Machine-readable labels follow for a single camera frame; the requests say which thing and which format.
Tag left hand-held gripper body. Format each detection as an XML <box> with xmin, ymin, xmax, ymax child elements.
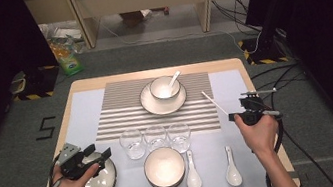
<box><xmin>55</xmin><ymin>138</ymin><xmax>107</xmax><ymax>183</ymax></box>

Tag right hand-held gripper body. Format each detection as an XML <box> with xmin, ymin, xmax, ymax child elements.
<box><xmin>236</xmin><ymin>86</ymin><xmax>282</xmax><ymax>128</ymax></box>

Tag single white chopstick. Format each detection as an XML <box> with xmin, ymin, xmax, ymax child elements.
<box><xmin>201</xmin><ymin>87</ymin><xmax>231</xmax><ymax>121</ymax></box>

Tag white ceramic soup spoon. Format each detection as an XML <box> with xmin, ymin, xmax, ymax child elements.
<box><xmin>164</xmin><ymin>70</ymin><xmax>184</xmax><ymax>91</ymax></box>
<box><xmin>222</xmin><ymin>144</ymin><xmax>244</xmax><ymax>187</ymax></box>
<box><xmin>182</xmin><ymin>148</ymin><xmax>204</xmax><ymax>187</ymax></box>

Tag person's right hand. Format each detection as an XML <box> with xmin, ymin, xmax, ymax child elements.
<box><xmin>233</xmin><ymin>108</ymin><xmax>283</xmax><ymax>161</ymax></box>

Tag clear drinking glass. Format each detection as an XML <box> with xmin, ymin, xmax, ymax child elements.
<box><xmin>165</xmin><ymin>120</ymin><xmax>195</xmax><ymax>155</ymax></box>
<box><xmin>118</xmin><ymin>127</ymin><xmax>147</xmax><ymax>162</ymax></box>
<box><xmin>143</xmin><ymin>123</ymin><xmax>170</xmax><ymax>152</ymax></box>

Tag striped grey placemat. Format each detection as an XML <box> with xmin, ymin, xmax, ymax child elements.
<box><xmin>86</xmin><ymin>66</ymin><xmax>223</xmax><ymax>149</ymax></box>

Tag black yellow striped stand base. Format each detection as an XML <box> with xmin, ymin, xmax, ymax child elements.
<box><xmin>236</xmin><ymin>32</ymin><xmax>292</xmax><ymax>69</ymax></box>
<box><xmin>7</xmin><ymin>63</ymin><xmax>64</xmax><ymax>104</ymax></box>

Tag green snack bag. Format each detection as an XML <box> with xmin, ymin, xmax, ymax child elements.
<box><xmin>48</xmin><ymin>33</ymin><xmax>85</xmax><ymax>79</ymax></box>

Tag clear plastic bags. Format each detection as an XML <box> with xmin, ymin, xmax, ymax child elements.
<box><xmin>37</xmin><ymin>17</ymin><xmax>84</xmax><ymax>49</ymax></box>

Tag brown cardboard box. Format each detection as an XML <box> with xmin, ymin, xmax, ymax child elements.
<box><xmin>118</xmin><ymin>8</ymin><xmax>155</xmax><ymax>30</ymax></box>

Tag long black floor cable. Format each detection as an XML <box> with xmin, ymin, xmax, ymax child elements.
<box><xmin>264</xmin><ymin>59</ymin><xmax>333</xmax><ymax>187</ymax></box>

--------------------

WHAT YOU HAVE TO DO
Copy out, from the records above, every line that holds the string "single".

EXPECTED OUTPUT
Machine-readable labels follow for a single camera frame; the requests say which thing and which format.
Tag single white chopstick. Format each detection as an XML <box> with xmin, ymin, xmax, ymax child elements.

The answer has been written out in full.